Quiet Robert Posted February 15, 2007 Posted February 15, 2007 I have another post going about my situation. If leaving is the answer, how do I leave w/o looking like the ass who walked out on his family? IF I leave, I will leaving her, not the kids. I can raise these kids w/o her. I have a very strong, old-fashioned up-bringing that marriage is forever, but I am not even sure that is it fixable and I have a moral (for lack of a better work) issue with D. I almost feel an obligation to stay, but I am very unhappy and do not feel like i am even married anymore.
Poboy Posted February 15, 2007 Posted February 15, 2007 i read the other thread ... i think your wife may be having post natal depression , im assuming she is taking zoloft for that ... is it walking out just like that shows immaturity on your part. apart from all the medical stuff , you need to work on improving the relationship with her , talk to her whats going on in her head regarding you , the marriage. counselling is the next step if you really want to make this marriage work ( with her involved also ) so first get the medical stuff done and then you can take it from there...
Author Quiet Robert Posted February 15, 2007 Author Posted February 15, 2007 But I can't force her to do it.

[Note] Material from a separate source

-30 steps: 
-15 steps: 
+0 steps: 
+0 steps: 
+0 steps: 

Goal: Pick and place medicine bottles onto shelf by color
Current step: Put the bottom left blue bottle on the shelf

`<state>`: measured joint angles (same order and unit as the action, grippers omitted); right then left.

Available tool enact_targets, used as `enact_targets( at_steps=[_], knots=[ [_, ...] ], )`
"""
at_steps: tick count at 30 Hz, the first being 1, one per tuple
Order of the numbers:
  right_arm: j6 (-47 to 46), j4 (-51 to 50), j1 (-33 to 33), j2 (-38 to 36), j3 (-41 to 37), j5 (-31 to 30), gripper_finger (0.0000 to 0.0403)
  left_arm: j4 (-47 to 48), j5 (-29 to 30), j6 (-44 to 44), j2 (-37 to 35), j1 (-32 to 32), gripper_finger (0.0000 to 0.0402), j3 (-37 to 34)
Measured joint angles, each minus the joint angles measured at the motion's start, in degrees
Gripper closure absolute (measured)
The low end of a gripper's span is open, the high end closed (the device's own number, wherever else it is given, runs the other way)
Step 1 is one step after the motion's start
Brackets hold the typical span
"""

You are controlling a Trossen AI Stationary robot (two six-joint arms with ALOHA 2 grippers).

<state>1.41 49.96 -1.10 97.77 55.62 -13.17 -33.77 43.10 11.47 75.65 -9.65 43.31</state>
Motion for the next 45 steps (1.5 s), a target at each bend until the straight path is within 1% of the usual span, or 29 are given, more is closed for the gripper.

As the other thread said, she knows where to go to fix it, she just won't. She does not want to be bothered with taking the time to do anything about it. She was on Zoloft BEFORE the kids. She is on it for OCD, depression, and anxiety attacks. She got back on it after our daughter was born because she got super crazy. the problem is she does not take her meds like she is supposed to. She claims she stopped taking them last time because she thought it would help the sex thing, but she did not tell me she did it and she just got bitchy. She knows how to fix herself, she just won't. It is not just the medical side that I am tired of. It is the lazy, selfish, and unwillingness to change. She was seeing someone for counseling a bit last year, then just quit going and has not gone back. She acts like she does not care anymore.
Poboy Posted February 15, 2007 Posted February 15, 2007 hmmm , this is a tough sitaution you are in with her being inconsiderate & the kids and all... i think she needs a reality check that you are bothered to the point of leaving her ... you must let her know how you feel right now about her and how this marriage is not working from your perspective and you might even walk out ... maybe she will realise then and do the necessary to get her act straight. There is definitely lack of communication between the two of you and she doesnt understand of your mental state... if she doesnt get that , you need to communicate that to her and then act accordingly before doing anything drastic like walking out and leaving everyone high & dry... just my advice and lets hope you get more advice here from others... hang in there
MoonGirl Posted February 16, 2007 Posted February 16, 2007 QR, In order for you to feel like you did everything you could to save your marriage, you should do everything you can. That way, if you decide to end your marriage, you can look back and know that you really tried to save it. You'll have very few doubts that you did the wrong thing by leaving. Leaving is not easy...it took me 2 years to leave after I started thinking about it. I know the guilt, the fear of the unknown, all of it. I suggest seeing a therapist. He or she can help you work through what you need to do in an attempt to save your marriage, and then help you work on overcoming the guilt and fear of leaving if that's what you decide to do. I saw a therapist for 5 months before I was able to leave my husband.